• Exercise
Only the lines below from the one containing "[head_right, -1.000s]" through the one containing "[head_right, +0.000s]" belong in the answer, set down exactly, with the pictures left out.

• Data section
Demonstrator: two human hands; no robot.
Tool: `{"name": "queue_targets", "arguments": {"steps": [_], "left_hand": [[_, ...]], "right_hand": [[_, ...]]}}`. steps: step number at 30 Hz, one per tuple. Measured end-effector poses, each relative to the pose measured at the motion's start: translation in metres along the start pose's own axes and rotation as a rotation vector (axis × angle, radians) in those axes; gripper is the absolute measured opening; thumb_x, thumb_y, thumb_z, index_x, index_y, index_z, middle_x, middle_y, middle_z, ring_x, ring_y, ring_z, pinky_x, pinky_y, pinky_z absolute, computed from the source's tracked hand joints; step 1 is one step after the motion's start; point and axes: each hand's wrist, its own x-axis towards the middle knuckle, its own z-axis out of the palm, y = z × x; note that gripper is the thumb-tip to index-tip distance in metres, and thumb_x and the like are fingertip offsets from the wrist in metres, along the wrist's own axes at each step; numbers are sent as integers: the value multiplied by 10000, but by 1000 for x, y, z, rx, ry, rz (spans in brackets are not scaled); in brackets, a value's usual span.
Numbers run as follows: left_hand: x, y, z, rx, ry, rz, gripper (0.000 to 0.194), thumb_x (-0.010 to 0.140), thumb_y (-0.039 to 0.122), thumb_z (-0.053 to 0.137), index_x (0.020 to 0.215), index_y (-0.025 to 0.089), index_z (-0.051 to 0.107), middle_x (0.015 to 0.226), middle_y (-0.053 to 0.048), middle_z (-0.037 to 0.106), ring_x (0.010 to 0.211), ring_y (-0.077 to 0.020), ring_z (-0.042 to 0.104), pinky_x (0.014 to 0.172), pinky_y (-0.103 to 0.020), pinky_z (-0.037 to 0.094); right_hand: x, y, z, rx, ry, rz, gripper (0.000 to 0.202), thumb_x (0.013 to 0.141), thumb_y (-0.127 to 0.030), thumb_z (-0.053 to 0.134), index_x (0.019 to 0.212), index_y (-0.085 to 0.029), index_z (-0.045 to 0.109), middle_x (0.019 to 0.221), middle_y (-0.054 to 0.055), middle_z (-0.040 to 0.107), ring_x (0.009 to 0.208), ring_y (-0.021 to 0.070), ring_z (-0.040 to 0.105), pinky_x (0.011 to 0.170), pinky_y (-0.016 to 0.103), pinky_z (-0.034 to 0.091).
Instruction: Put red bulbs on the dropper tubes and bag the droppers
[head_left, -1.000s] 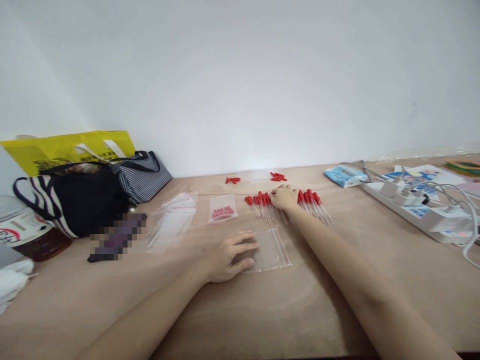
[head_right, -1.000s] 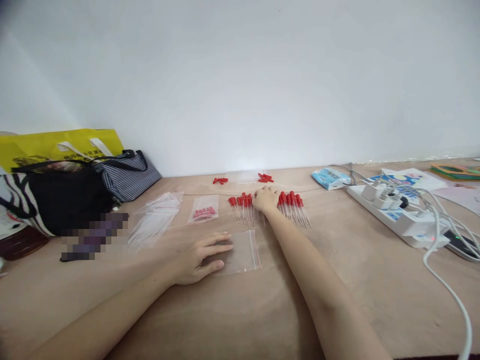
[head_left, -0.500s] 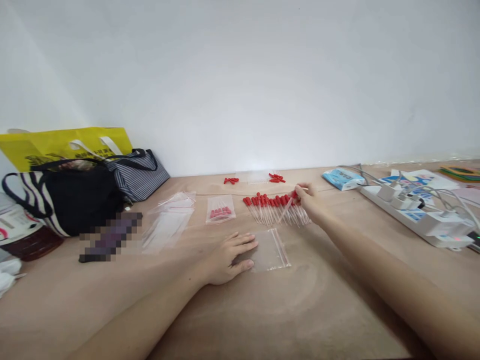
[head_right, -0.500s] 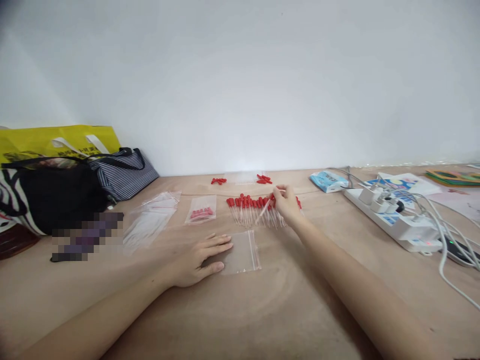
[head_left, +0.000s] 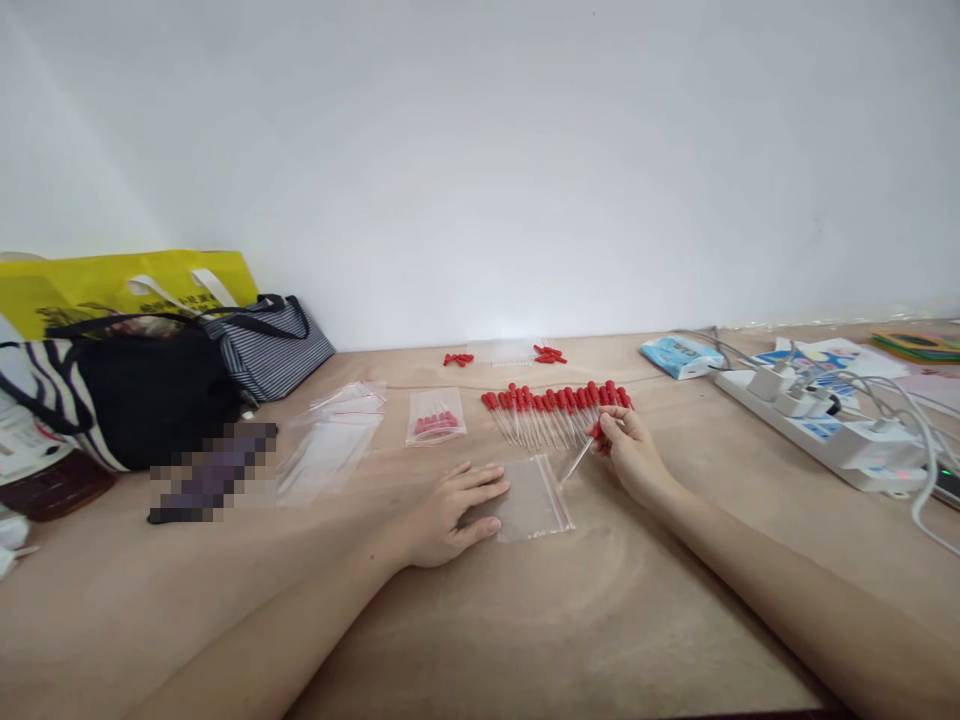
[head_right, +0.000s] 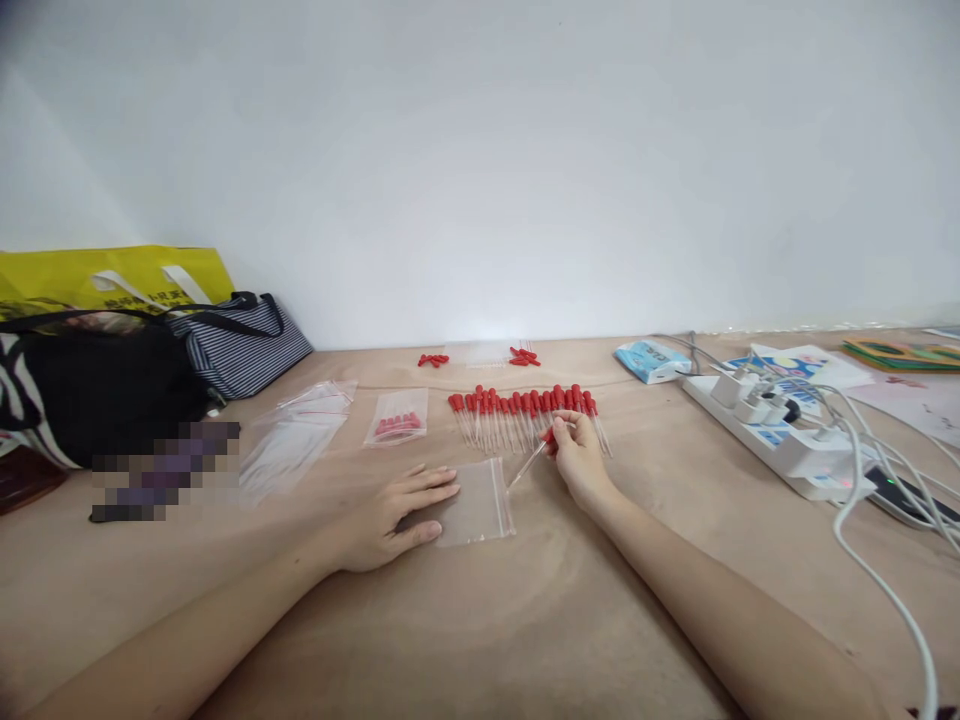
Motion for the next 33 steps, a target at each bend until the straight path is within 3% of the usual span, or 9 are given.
{"name": "queue_targets", "arguments": {"steps": [6, 12, 18, 24, 29, 33], "left_hand": [[0, 3, -2, 8, -18, -23, 430, 846, 385, 438, 1254, 253, 412, 1358, -36, 344, 1263, -214, 280, 1047, -448, 204], [0, 2, 0, 10, -10, -16, 428, 847, 389, 435, 1252, 253, 414, 1359, -31, 344, 1262, -207, 283, 1054, -436, 190], [0, 4, 0, -25, 31, -15, 556, 833, 388, 458, 1331, 241, 259, 1351, -37, 362, 1248, -209, 306, 1057, -429, 188], [1, 6, -3, -49, 15, -21, 609, 809, 436, 483, 1336, 245, 246, 1357, -48, 349, 1259, -241, 281, 1051, -451, 185], [6, 6, 2, -65, 9, -11, 631, 801, 431, 500, 1342, 246, 233, 1363, -55, 337, 1264, -236, 273, 1052, -451, 178], [12, 9, 7, -85, 5, 38, 623, 806, 390, 510, 1341, 229, 236, 1353, -60, 355, 1256, -210, 294, 1064, -427, 159]], "right_hand": [[-5, -3, 3, 38, 26, 45, 298, 655, -415, 572, 830, -223, 425, 605, -45, 571, 444, 80, 463, 461, 220, 362], [-15, 1, 9, 97, -52, 127, 307, 654, -390, 593, 833, -231, 402, 614, -48, 577, 466, 86, 507, 476, 222, 386], [-25, -2, 12, 92, -295, 176, 357, 611, -420, 658, 781, -214, 421, 650, -26, 597, 543, 107, 568, 555, 255, 446], [-25, -5, 5, -179, -587, 108, 302, 583, -386, 694, 720, -173, 530, 569, -50, 532, 447, 49, 441, 444, 190, 362], [-22, -5, 4, -329, -695, 54, 262, 579, -376, 699, 687, -175, 570, 422, -89, 401, 386, 40, 315, 379, 169, 238], [-26, -7, 9, -279, -764, 90, 274, 563, -397, 699, 656, -172, 573, 552, -43, 534, 464, 65, 440, 439, 190, 338]]}}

• Answer space
[head_right, -1.000s] 
[head_left, -0.500s] 
[head_right, -0.500s] 
[head_left, +0.000s] 
[head_right, +0.000s] 

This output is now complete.